On Thursday CNN’s Wolf Blitzer interviewed IRS chief John Koskinen, who recently flubbed his way through a couple of hours of Congressional testimony. At one point Blitzer wondered why private companies and individuals had a much higher threshold of responsibility when it came to record keeping than the IRS does. It would seem that the IRS should hold itself to the same level of responsibility that they require of others who are forced to file taxes.
BLITZER: The — here’s what a lot of people have pointed out to us. Sarbanes-Oxley — you’re familiar with that law — private companies, they have to retain email data for five years. You’re familiar with that, right?
KOSKINEN: I’m familiar with Sarbanes. I didn’t know that particular…
BLITZER: It’s a criminal penalty if they don’t. So why wouldn’t — if public companies have to do that, why wouldn’t the IRS have to retain important emails for at least five years, as opposed to six months, because they’ve been recycling their email, their hard drives every six months or so. That sounds suspicious.
KOSKINEN: I — the IRS process, though, is every important official record gets — is supposed to be printed out. We have 2,000 employees trained to make sure that happens.

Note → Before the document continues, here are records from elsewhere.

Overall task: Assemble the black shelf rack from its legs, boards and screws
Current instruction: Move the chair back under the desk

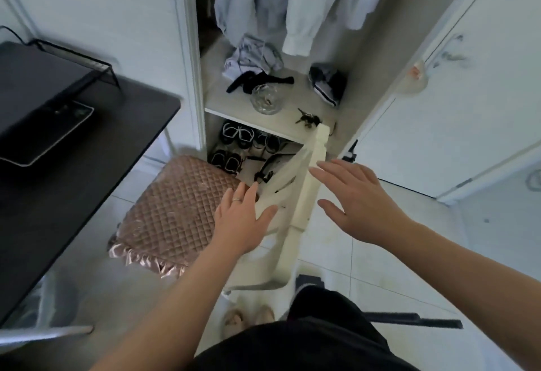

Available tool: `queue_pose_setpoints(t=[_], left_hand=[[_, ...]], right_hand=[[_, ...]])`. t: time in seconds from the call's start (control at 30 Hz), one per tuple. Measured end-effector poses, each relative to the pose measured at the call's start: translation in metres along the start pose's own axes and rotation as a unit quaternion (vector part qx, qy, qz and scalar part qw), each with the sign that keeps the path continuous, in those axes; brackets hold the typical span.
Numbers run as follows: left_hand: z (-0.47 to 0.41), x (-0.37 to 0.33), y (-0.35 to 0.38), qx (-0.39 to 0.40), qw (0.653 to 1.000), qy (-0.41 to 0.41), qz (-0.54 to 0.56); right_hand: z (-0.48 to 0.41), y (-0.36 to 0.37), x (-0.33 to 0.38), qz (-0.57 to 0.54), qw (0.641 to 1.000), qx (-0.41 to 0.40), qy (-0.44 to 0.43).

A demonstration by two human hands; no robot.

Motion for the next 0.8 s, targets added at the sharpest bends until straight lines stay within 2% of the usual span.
queue_pose_setpoints(t=[0.2,0.4,0.6,0.8], left_hand=[[-0.008,0.044,0.028,0.049,0.993,-0.068,0.081],[-0.016,0.079,0.045,0.065,0.977,-0.14,0.149],[-0.036,0.107,0.072,0.062,0.947,-0.22,0.223],[-0.072,0.129,0.116,0.067,0.908,-0.322,0.261]], right_hand=[[-0.067,0.019,0.016,0.073,0.992,0.094,-0.039],[-0.134,0.065,0.029,0.174,0.959,0.199,-0.1],[-0.189,0.137,0.043,0.245,0.901,0.283,-0.219],[-0.243,0.225,0.04,0.261,0.83,0.366,-0.33]])
Point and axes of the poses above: each hand's wrist, its own z-axis away from the middle knuckle, its own y-axis out of the palm, x = y × z, the point moved 9 cm from there along -z, towards the middle knuckle, and after that the axes turned 4 degrees about -z, right-handed, at the moved point
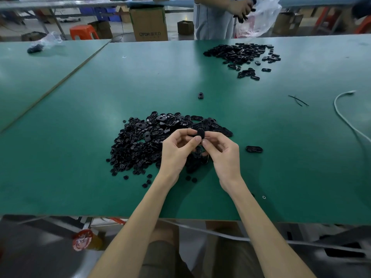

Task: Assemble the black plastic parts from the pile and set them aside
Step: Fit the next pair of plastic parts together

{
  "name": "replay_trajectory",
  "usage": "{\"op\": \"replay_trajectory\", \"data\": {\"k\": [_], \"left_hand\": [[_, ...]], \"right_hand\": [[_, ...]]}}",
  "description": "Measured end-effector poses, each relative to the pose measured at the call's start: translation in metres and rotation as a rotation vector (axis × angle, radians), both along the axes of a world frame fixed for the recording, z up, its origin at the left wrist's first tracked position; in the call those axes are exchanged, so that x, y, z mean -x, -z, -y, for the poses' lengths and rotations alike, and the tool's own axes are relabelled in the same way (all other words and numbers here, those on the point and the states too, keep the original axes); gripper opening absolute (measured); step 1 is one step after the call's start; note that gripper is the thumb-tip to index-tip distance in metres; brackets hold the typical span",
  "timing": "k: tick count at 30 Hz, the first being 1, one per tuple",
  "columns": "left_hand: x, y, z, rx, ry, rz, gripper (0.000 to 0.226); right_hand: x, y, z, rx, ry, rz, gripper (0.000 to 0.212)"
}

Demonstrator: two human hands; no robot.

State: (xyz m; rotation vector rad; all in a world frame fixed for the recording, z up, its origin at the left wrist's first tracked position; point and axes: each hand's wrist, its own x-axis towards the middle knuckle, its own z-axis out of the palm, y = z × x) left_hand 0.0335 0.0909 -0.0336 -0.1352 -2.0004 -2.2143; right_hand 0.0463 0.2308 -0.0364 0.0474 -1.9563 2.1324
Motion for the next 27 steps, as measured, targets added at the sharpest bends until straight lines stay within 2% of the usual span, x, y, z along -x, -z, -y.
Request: {"op": "replay_trajectory", "data": {"k": [8, 13, 17, 23, 27], "left_hand": [[0.002, 0.002, 0.001, 0.054, -0.011, -0.011, 0.016], [-0.002, -0.005, 0.000, -0.038, 0.033, -0.016, 0.010], [-0.004, -0.008, 0.001, -0.025, 0.023, -0.044, 0.015], [-0.006, -0.011, 0.000, -0.014, 0.026, -0.086, 0.024], [-0.004, -0.009, 0.001, -0.009, 0.034, -0.075, 0.021]], "right_hand": [[0.000, 0.000, 0.001, 0.043, -0.030, 0.007, 0.020], [-0.002, -0.002, 0.002, 0.106, -0.064, 0.027, 0.017], [-0.002, -0.003, 0.002, 0.102, -0.040, 0.021, 0.006], [-0.001, -0.003, 0.004, 0.020, 0.005, 0.005, 0.006], [-0.002, -0.005, 0.002, 0.067, 0.023, 0.018, 0.006]]}}
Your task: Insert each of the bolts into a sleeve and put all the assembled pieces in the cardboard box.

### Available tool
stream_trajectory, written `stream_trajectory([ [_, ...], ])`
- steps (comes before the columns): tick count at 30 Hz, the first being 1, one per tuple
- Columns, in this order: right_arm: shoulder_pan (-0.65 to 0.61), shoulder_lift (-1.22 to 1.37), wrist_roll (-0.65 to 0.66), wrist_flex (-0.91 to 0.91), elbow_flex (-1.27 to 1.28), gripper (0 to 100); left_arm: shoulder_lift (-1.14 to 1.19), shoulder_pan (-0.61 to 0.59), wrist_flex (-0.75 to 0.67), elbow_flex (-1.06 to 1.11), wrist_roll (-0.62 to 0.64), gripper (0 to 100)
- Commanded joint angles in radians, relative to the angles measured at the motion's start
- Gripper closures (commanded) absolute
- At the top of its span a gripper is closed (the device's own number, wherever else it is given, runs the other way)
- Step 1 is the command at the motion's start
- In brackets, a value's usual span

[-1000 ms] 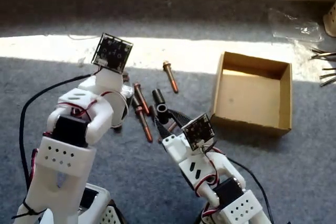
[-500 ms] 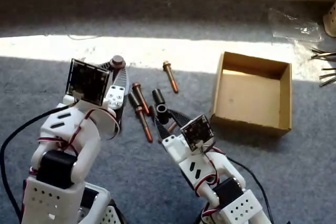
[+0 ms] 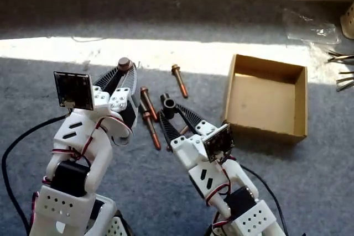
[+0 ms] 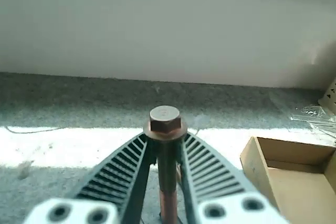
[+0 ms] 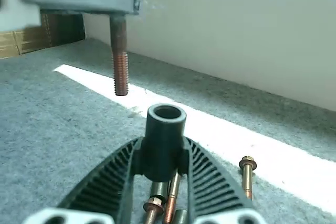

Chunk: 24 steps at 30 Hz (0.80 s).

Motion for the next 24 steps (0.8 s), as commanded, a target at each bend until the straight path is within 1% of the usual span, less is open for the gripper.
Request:
stream_trajectory([
  [1, -0.013, -0.007, -0.009, -0.031, 0.124, 99.4, -0.022, 0.059, -0.071, -0.012, 0.054, 100],
  [6, -0.035, -0.012, -0.008, 0.030, 0.127, 99.4, -0.022, 0.097, -0.132, -0.015, 0.052, 100],
  [11, -0.051, -0.012, -0.008, 0.036, 0.127, 99.4, -0.022, 0.180, -0.138, -0.015, -0.072, 100],
  [15, -0.050, -0.012, 0.011, 0.036, 0.128, 99.4, -0.022, 0.245, -0.138, -0.013, -0.146, 100],
  [18, -0.050, -0.007, 0.087, 0.036, 0.127, 99.4, -0.022, 0.257, -0.133, -0.012, -0.164, 100],
  [24, -0.050, -0.005, 0.095, 0.038, 0.127, 99.4, -0.024, 0.248, -0.133, -0.018, -0.164, 100],
])
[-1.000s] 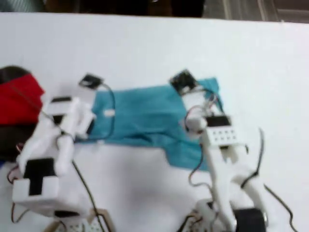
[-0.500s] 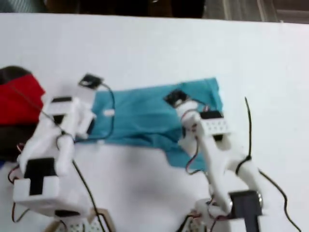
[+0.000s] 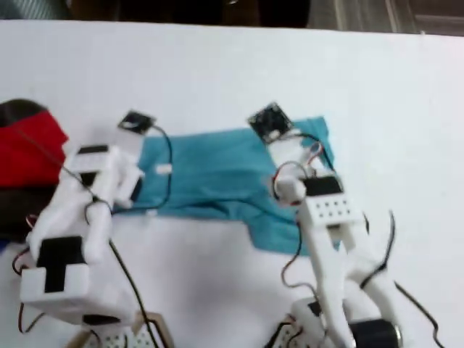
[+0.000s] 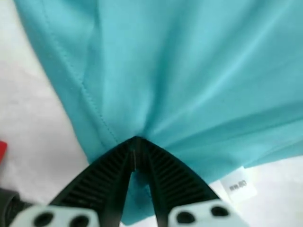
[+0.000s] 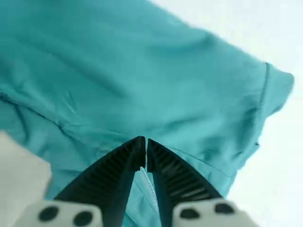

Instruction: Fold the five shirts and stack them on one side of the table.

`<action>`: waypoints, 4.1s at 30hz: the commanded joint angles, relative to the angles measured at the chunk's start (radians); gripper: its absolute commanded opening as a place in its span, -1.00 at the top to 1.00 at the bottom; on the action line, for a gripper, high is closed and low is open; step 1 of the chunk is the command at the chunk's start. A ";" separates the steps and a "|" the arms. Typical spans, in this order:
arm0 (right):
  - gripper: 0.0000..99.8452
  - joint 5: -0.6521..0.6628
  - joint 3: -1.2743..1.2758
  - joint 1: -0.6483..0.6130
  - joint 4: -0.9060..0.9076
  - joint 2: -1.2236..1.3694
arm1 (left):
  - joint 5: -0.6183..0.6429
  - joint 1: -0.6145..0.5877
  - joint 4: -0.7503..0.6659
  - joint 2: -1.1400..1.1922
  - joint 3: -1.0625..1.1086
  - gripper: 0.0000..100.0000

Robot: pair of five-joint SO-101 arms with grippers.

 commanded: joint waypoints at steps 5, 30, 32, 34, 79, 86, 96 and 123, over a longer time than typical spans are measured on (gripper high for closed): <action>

So the official records of the IRS are printed out and are saved in hard copy and now preserved. The emails, all emails are not official records. So at this point, the policy for the IRS is to in fact print them out. But that’s an antiquated program and we’re looking at trying to modernize it.
BLITZER: I got a ton of questions. I told my Twitter followers I was going to be interviewing you today, and I asked for some suggested questions. I got a variation of this one by a lot of folks. This one from T.G. Parker: “Why shouldn’t taxpayers use the crashed hard drive excuse when undergoing an IRS audit?”
KOSKINEN: A number of them already have done that, and the question has been is there a dual standard? And as I’ve said, the IRS has 24,000 Lois Lerner emails from this period. We, historically, if a taxpayer has lost electronic records, have said if you have other indications and evidence of what went on, we’ll take that from you. It’s if you lose a document it doesn’t mean you lose the argument. We actually work with taxpayers to say we’ll look at other evidence, like the 24,000 emails. And if we can find any evidence to support your case — and, in fact, if the circumstances support your case, we’ll support you and you won’t have any problems.